**Activity**
Nothing belongs in the answer except the lines of the material that include "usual".

**Supplied data**

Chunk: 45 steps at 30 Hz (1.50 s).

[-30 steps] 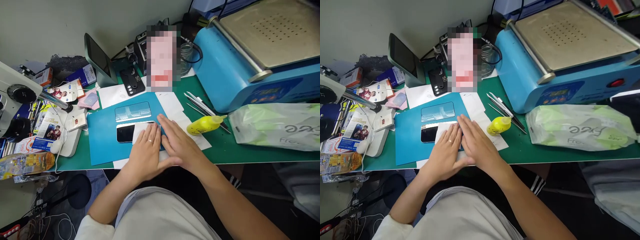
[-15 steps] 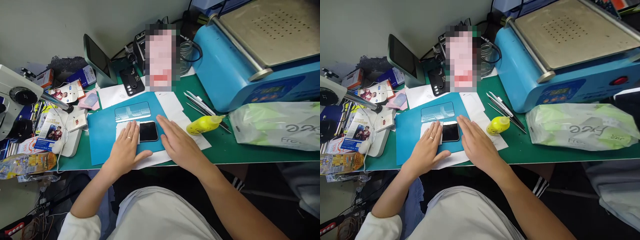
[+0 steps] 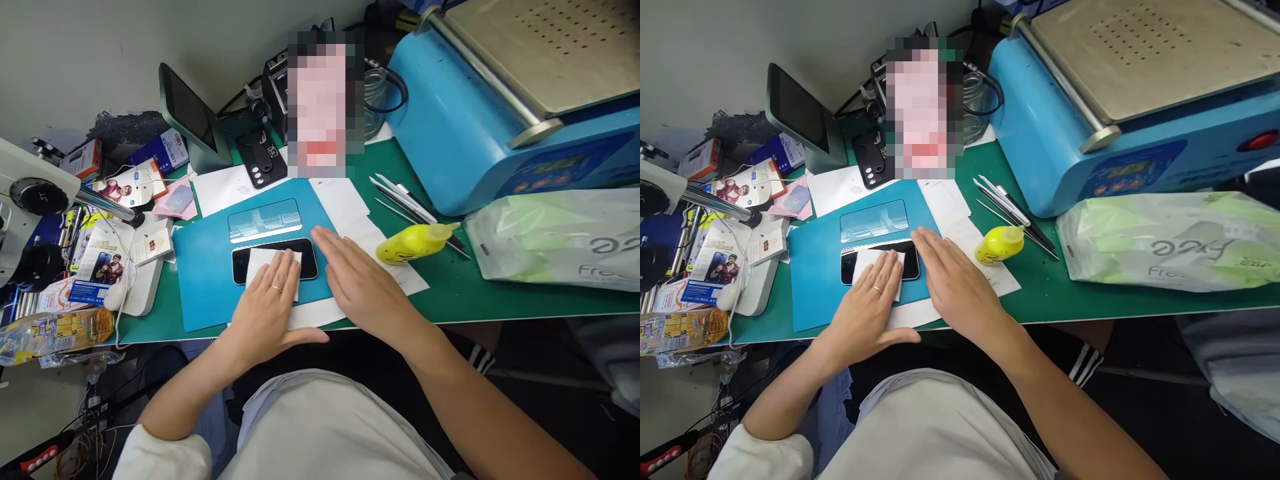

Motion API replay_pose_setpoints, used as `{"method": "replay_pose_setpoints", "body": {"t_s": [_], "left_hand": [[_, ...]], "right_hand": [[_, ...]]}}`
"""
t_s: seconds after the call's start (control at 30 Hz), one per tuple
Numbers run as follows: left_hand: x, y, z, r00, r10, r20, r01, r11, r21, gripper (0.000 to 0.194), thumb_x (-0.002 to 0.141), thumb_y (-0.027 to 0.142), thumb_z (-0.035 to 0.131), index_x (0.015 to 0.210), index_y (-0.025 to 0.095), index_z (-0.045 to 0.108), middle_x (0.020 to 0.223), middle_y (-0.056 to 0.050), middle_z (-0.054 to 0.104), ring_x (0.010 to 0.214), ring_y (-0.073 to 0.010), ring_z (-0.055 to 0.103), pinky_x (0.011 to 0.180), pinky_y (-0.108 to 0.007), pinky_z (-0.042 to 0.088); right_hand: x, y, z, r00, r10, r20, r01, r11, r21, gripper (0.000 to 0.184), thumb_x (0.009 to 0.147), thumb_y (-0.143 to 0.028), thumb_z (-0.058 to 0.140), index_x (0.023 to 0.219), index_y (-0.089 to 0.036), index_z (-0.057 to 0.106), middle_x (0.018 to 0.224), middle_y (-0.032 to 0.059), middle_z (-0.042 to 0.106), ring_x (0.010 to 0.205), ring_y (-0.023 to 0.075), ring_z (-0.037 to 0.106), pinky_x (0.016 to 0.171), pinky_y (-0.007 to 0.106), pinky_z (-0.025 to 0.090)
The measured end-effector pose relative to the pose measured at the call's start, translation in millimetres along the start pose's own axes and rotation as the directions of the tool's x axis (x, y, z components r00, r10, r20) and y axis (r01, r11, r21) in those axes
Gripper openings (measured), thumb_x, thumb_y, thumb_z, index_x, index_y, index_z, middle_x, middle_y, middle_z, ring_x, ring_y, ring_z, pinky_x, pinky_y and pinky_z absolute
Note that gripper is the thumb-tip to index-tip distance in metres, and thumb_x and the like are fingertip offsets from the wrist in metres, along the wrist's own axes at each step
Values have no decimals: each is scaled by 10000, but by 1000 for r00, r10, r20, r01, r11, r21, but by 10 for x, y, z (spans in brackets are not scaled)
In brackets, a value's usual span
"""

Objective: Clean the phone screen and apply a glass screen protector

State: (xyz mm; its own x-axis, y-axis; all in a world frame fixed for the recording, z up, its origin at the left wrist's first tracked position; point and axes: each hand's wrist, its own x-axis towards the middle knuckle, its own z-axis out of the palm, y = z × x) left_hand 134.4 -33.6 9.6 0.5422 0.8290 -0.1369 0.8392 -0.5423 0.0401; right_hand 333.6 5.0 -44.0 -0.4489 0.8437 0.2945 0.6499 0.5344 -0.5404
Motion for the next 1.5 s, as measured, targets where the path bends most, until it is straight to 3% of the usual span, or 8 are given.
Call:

**Reply**
In brackets, a value's usual span
Motion for the next 1.5 s, as measured, targets where the path bends most, until it is straight to 3% of the usual span, or 8 are given.

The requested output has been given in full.